● **EXERCISE DESCRIPTION**:
The lines to reproduce from the material below are those from the one containing "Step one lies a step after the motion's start" through the one containing "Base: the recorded", both included; write them out exactly and add nothing.
○ ○ ○ ○ ○
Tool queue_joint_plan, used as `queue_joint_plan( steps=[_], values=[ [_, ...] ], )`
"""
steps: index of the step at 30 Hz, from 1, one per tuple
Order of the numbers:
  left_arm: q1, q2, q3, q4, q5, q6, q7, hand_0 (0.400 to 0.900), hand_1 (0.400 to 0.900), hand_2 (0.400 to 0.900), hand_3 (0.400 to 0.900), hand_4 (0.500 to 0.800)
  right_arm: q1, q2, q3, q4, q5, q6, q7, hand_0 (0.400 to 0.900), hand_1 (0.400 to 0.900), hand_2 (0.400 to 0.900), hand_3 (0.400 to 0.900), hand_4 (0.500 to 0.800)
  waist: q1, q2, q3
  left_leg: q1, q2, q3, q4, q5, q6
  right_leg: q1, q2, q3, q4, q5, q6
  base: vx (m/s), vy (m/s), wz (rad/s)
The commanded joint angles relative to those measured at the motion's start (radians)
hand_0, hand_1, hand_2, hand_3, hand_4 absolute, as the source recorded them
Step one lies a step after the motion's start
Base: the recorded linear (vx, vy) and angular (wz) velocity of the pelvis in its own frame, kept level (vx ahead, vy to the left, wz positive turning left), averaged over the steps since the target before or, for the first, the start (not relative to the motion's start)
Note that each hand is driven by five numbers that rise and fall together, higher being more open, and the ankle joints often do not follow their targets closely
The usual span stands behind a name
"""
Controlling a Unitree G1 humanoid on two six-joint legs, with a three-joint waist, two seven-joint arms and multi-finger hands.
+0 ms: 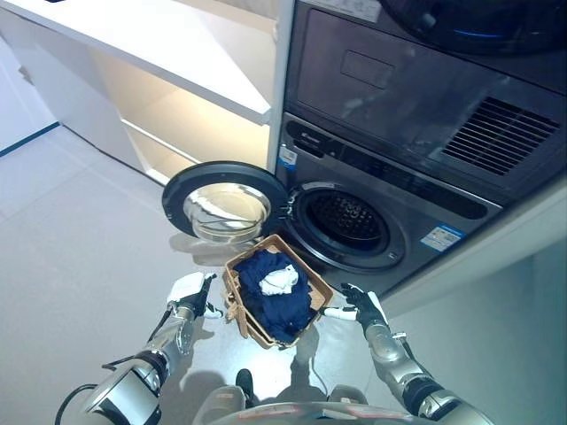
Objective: Put the clothes in the basket into the washing machine.
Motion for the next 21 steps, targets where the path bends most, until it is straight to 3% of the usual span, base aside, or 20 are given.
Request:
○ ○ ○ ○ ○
● **ANSWER FOR THE TASK**:
Step one lies a step after the motion's start
Base: the recorded linear (vx, vy) and angular (wz) velocity of the pelvis in its own frame, kept level (vx ahead, vy to the left, wz positive turning left), averaged over the steps since the target before or, for the first, the start (not relative to the motion's start)

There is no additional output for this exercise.